____ SUPPLIED DATA

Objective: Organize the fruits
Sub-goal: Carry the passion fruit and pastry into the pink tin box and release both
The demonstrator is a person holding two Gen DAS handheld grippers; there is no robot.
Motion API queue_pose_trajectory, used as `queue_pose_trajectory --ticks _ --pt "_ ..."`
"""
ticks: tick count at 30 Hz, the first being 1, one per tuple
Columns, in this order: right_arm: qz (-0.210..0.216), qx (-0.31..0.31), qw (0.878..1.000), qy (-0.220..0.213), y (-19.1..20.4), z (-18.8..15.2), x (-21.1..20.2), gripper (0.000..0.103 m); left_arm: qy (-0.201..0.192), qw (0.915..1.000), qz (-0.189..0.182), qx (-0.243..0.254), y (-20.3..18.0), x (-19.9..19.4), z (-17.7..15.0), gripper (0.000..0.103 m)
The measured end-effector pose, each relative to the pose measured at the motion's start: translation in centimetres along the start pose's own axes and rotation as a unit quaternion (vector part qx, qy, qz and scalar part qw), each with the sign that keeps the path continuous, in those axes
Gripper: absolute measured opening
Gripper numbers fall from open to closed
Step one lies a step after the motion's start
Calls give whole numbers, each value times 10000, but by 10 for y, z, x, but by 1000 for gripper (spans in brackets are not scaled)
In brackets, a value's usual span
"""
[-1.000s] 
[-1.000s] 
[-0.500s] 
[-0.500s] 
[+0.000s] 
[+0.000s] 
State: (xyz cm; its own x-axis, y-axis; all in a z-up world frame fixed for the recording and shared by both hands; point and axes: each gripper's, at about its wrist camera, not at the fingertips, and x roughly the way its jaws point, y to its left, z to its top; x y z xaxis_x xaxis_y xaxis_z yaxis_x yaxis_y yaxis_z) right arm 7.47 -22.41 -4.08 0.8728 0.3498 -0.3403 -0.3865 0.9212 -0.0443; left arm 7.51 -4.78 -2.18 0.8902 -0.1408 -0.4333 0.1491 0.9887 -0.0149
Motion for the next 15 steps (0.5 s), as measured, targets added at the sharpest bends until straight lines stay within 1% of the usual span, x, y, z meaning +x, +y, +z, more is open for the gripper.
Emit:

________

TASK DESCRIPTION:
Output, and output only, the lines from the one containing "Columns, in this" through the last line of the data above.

ANSWER SECTION:
Columns, in this order: right_arm: qz (-0.210..0.216), qx (-0.31..0.31), qw (0.878..1.000), qy (-0.220..0.213), y (-19.1..20.4), z (-18.8..15.2), x (-21.1..20.2), gripper (0.000..0.103 m); left_arm: qy (-0.201..0.192), qw (0.915..1.000), qz (-0.189..0.182), qx (-0.243..0.254), y (-20.3..18.0), x (-19.9..19.4), z (-17.7..15.0), gripper (0.000..0.103 m)
The measured end-effector pose, each relative to the pose measured at the motion's start: translation in centimetres along the start pose's own axes and rotation as a unit quaternion (vector part qx, qy, qz and scalar part qw), each with the sign that keeps the path continuous, in those axes
Gripper: absolute measured opening
Gripper numbers fall from open to closed
Step one lies a step after the motion's start
Calls give whole numbers, each value times 10000, but by 10 for y, z, x, but by 1000 for gripper (spans in brackets are not scaled)
In brackets, a value's usual span
"""
[-1.000s] 
[-1.000s] 
[-0.500s] 
[-0.500s] 
[+0.000s] 
[+0.000s] 
State: (xyz cm; its own x-axis, y-axis; all in a z-up world frame fixed for the recording and shared by both hands; point and axes: each gripper's, at about its wrist camera, not at the fingertips, and x roughly the way its jaws point, y to its left, z to its top; x y z xaxis_x xaxis_y xaxis_z yaxis_x yaxis_y yaxis_z) right arm 7.47 -22.41 -4.08 0.8728 0.3498 -0.3403 -0.3865 0.9212 -0.0443; left arm 7.51 -4.78 -2.18 0.8902 -0.1408 -0.4333 0.1491 0.9887 -0.0149
Motion for the next 15 steps (0.5 s), as measured, targets added at the sharpest bends until straight lines stay within 1% of the usual span, x, y, z meaning +x, +y, +z, more is open for the gripper.
Emit:

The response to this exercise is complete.